Moving onto the issue of nuclear plants being targets for terrorist attacks, Paul Leventhal, long-time head of the NGO Nuclear Control Institute said, "Nuclear power plants in today’s security environment should be regarded as strategic targets in the U.S. with the fullest protection the federal government can provide. They should be protected with ground to air missiles integrated into both the military and the Federal Aviation Administration systems with careful command and control systems. There may have to be permanent troops or special federal protection forces."
Leventhal, who died last week, held senior staff positions in the U.S. Senate on nuclear power and proliferation issues. He served as co-director of the bipartisan Senate Special Investigation of the Three Mile Island Nuclear Accident, and helped draft the 1974 legislation that established the Nuclear Regulatory Commission.
Iran and Korea are constantly in the news related to their nuclear development. The more nuclear plants the greater the chance weaponry will be produced. It only takes a fraction of the 500 pounds of plutonium a typical plant produces each year to build a weapon.
Then there’s the intractable issue of nuclear waste, which remains radioactive for a million years. If we can find somewhere to store it all – imagine the waste from all the proposed new reactors – and can afford to spend the money to do it (why not put it toward renewables?), scientists question whether current encapsulation methods will even work.

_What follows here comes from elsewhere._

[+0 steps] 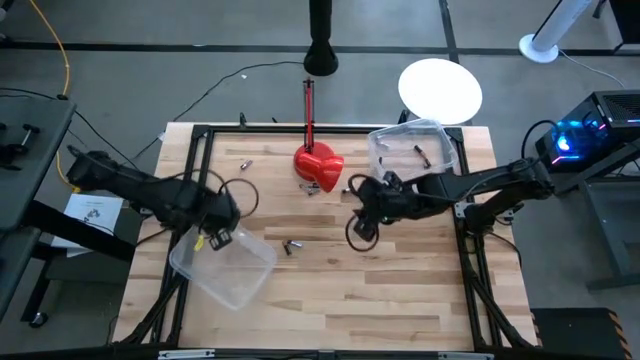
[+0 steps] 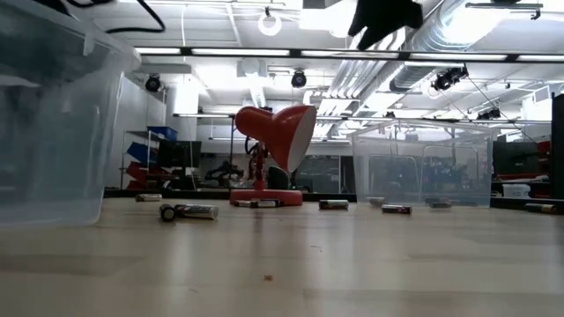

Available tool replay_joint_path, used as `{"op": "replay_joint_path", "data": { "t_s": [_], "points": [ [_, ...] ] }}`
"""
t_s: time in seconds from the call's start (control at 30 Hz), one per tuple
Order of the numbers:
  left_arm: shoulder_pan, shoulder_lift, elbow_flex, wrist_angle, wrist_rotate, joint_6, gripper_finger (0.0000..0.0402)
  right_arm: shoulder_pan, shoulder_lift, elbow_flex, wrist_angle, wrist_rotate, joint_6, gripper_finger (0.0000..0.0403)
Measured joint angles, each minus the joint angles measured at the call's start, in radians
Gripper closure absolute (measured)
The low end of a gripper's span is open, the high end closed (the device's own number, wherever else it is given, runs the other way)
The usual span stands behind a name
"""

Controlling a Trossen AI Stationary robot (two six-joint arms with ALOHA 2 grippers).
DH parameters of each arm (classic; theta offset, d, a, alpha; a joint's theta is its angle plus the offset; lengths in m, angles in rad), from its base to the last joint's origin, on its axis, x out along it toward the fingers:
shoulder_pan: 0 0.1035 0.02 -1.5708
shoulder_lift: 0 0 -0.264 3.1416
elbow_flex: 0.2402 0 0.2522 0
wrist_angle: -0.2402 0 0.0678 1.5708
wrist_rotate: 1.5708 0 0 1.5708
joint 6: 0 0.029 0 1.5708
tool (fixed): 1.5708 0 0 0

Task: Sort batteries
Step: Adjust the bottom transparent bin

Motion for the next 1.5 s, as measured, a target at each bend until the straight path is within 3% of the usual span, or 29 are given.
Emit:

Using nuclear magnetic resonance, a very sensitive technique which detects radiation damage, scientists find that zircon, a synthetic material used to encapsulate plutonium, degrades faster than expected. It may not be able to contain the waste until it becomes safe.
"Using the technique on other materials, we can confidently predict how they will behave for thousands of years into the future," say Ian Farnan, a materials physicist at the University of Cambridge in England. The findings are particularly important for long-lived isotopes such as plutonium, uranium and neptunium.
The Nuclear & Renewable Energy Relationship
First and most importantly, if the billions of dollars in nuclear and fossil fuel subsidies were applied instead to renewable energy, the world would very quickly be supplied by truly clean energy.
Second, sending nuclear energy through transmission lines limits the space left for renewable energy. Referring to Ontario’s decision to restart units at the Bruce A nuclear generating station, Shawn-Patrick Stensil of Greenpeace Canada says, "The documents we obtained indicate that additional nuclear capacity will use almost all the existing transmission capacity, and wind power in the region will be capped at 1000 MW."
The $4 billion contract to restart the ageing nuclear reactors could cost Ontarians hundreds of millions of dollars a year if additional transmission to support the plant is not built in time. To build the transmission lines in time, the government would have to bypass community consultations and streamline environmental approvals.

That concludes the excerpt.